Other piggies will drink more during the summer when it’s hot, and they need extra hydration, but will drink less in the winter months.

So, it’s not necessarily time to panic if your guinea pig isn’t drinking a lot. But if your guinea pig’s drinking habits change suddenly and without cause, please bring them to the veterinarian quickly as this is a sign of illness.

Do Guinea Pigs Prefer Water Bowls or Bottles?

Research shows that guinea pigs don’t have a clear preference one way or the other. However, they do tend to drink more from water bottles than from bowls. It’s hypothesized that drinking from bottles is enriching for guinea pigs because of their need to chew.

Of course, every guinea pig is different, so the only way to know what your piggy prefers is to try both.

Other things to keep in mind are cleanliness and safety. For instance, bowls can become dirty quickly and this might cause your guinea pigs to not drink their water. Water bowls should be heavy enough that your guinea pigs cannot knock them over, as this will leave them without water. It can also get the cage or piggies wet.

Water bottles can also be knocked over and some styles will spill, while others are more tightly sealed. It’s important to check the spouts regularly to ensure they aren’t blocked up and are releasing enough water for your pigs.

I recommend always keeping at least two water sources in the cage at all times, so that you know your piggies won’t ever be without water if something happens.
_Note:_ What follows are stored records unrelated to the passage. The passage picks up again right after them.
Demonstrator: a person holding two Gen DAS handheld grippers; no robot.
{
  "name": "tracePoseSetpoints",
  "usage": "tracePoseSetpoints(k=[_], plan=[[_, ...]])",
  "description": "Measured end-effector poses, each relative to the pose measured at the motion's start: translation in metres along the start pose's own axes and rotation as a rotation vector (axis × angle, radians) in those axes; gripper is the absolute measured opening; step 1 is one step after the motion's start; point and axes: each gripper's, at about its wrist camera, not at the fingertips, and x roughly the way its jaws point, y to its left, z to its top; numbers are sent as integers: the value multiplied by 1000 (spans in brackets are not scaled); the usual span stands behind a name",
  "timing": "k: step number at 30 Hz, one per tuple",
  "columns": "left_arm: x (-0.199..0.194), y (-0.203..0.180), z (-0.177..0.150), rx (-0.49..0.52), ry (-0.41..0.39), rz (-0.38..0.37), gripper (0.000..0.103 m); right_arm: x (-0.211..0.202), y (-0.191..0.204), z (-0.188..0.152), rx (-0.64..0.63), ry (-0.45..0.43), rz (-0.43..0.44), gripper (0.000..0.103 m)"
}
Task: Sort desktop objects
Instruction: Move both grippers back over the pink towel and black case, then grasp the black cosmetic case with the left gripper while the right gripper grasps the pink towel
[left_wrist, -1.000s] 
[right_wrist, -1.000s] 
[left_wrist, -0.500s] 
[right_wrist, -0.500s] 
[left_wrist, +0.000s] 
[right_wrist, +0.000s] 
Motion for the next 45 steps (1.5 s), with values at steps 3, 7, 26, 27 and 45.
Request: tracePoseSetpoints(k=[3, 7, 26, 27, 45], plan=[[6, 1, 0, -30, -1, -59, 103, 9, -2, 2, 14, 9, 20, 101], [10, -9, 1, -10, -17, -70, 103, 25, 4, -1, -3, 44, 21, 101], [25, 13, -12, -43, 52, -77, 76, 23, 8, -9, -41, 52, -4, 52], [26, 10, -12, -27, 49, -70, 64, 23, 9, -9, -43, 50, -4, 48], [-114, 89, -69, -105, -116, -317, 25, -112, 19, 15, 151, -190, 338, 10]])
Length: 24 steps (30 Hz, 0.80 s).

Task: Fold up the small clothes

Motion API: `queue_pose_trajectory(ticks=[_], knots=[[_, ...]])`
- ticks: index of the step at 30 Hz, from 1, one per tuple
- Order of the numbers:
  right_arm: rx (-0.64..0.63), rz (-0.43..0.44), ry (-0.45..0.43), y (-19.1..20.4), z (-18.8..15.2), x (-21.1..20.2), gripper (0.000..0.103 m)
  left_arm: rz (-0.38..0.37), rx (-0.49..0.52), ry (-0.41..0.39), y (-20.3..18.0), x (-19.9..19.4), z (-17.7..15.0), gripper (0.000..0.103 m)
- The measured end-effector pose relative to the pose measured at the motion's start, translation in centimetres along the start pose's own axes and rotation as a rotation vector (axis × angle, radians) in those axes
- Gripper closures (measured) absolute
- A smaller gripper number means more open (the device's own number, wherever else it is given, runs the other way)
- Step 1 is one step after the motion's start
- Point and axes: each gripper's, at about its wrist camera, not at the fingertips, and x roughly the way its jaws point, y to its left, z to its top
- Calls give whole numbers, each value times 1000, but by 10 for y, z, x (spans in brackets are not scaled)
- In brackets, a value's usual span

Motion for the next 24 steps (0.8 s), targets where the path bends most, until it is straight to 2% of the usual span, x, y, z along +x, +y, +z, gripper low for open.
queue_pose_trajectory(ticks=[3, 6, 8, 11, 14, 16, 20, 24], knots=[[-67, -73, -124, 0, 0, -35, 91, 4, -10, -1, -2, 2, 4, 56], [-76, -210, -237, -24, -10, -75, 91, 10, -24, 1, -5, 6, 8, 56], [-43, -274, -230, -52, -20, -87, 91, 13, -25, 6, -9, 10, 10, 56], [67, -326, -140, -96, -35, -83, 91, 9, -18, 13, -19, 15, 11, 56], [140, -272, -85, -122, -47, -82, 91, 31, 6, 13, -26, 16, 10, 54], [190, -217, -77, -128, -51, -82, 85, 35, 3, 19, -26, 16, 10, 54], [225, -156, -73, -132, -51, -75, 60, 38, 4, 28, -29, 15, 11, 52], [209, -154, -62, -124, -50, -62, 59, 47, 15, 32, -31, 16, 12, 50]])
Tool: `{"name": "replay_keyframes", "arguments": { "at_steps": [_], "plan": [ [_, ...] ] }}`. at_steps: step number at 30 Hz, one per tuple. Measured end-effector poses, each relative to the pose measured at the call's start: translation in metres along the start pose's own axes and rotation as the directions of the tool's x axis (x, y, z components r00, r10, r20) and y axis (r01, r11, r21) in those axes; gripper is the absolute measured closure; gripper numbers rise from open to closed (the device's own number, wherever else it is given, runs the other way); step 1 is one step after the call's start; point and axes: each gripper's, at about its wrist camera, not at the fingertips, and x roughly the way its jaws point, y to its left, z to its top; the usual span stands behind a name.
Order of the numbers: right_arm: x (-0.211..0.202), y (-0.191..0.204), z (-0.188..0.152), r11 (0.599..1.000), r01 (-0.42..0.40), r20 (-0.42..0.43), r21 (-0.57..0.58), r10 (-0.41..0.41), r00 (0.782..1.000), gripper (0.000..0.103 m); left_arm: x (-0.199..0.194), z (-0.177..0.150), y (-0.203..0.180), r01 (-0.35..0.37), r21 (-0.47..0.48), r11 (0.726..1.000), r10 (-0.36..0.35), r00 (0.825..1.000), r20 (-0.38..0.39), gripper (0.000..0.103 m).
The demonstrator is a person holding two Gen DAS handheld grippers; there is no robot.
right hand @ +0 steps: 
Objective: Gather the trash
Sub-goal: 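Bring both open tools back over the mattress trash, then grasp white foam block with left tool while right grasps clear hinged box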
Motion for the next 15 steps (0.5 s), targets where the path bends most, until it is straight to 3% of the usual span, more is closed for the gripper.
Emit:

This can also reduce resource guarding where one pig chases the other away from the water.

How Long Can Guinea Pigs Be Left Alone?

How Long Can Guinea Pigs Be Left Alone?

If you’re going on vacation, you’ll need to hire a pet sitter for your guinea pigs. They shouldn’t be left alone for more than 24 hours.

Any more than this, and they won’t receive proper care that they need such as topping up on fresh hay, feeding them daily veggies and pellets, and spot cleaning their cage.

Leaving big piles of food and lots of water isn’t enough, and leaving enough vegetables for the time you’re away isn’t practical. Vegetables need to be refrigerated to stay fresh, and they can make your guinea pig sick if they begin to rot before they’re eaten.

This might also lead to bugs in the cage, especially if it goes multiple days without being cleaned.

There’s also a chance that something goes wrong, such as their water bottle leaking and them having nothing to drink for the whole time you’re away. 

Guinea pig illness progresses quickly as well, and not having someone around to monitor them can be dangerous if they get sick while you’re gone.

It’s important to constantly be on top of feeding your piggies and refilling their water, because they need constant sustenance. Remember to never let your guinea pigs go without hay, and that they can go into GI Stasis if they’re without food for just 6-8 hours–sometimes less.